Minister for Health and Ageing Nicola Roxon said on Thursday the draft laws, which will shortly go to parliament, would, if passed, help reduce thousands of smoking-related deaths each year that cost the economy A$31.5 billion ($32.9 billion).
"This plain packaging legislation is a world first and sends a clear message that the glamour is gone. Cigarette packs will now only show the death and disease that can come from smoking," Roxon told reporters.
The Australian tobacco market generated total revenue of A$9.98 billion in 2009, up from A$8.3 billion the previous year, although smoking generally has been declining. Around 22 billion sticks are sold in the country each year.
The country's health authorities say smoking-related illnesses kill more than 15,000 Australians each year and that smoking is the largest preventable cause of disease and death.
The conservative opposition has yet to decide whether to back the legislation, meaning the minority Labor government may have to convince independent and Green lawmakers to support it.
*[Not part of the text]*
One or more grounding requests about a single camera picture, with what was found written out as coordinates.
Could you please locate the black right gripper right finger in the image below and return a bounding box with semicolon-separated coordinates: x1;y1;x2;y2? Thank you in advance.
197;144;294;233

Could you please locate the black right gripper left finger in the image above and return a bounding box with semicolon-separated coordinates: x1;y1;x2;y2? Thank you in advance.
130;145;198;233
British American Tobacco Australia , whose brands include Winfield, Dunhill and Benson & Hedges, said the government's plans would infringe international trademark and intellectual property laws.
"The government could end up wasting millions of taxpayers' dollars in legal fees trying to defend their decision, let alone the potential to pay billions to the tobacco industry for taking away our intellectual property," BATA spokesman Scott McIntyre said in a statement.
New Zealand, Canada, the European Union and Britain are considering similar laws and governments in those countries are closely watching to see if Australia succeeds.
Analysts say the new rules being explored in Australia and other countries could spread to emerging markets like Brazil, Russia and Indonesia, and threaten growth there.
Roxon said the legislation would restrict tobacco industry logos, brand imagery, colours and promotional text appearing on packs, with the only distinguishing marks being the brand and product name in a standard text and colour.
Olive green packaging had been decided on, because research showed smokers found it the least attractive colour.
The government planned the legislation to take effect at the start of 2012, with all products on sale required to comply with the new laws within six months.
"In addition, health warnings will be updated and increased from 30 percent to 75 percent of the front of the pack, as well as 90 per cent of the back," Roxon said.
The World Health Organization, in its Framework Convention on Tobacco Control, advises authorities to "consider adopting measures to restrict or prohibit the use of logos, colours, brand images or promotional information."
Australia already has tough curbs on tobacco advertising, which have helped reduce smoking from 30.5 per cent of the population aged 14 and over in 1988 to 16.6 per cent in 2007. Roxon aims to cut smoking rates below 10 per cent by 2018.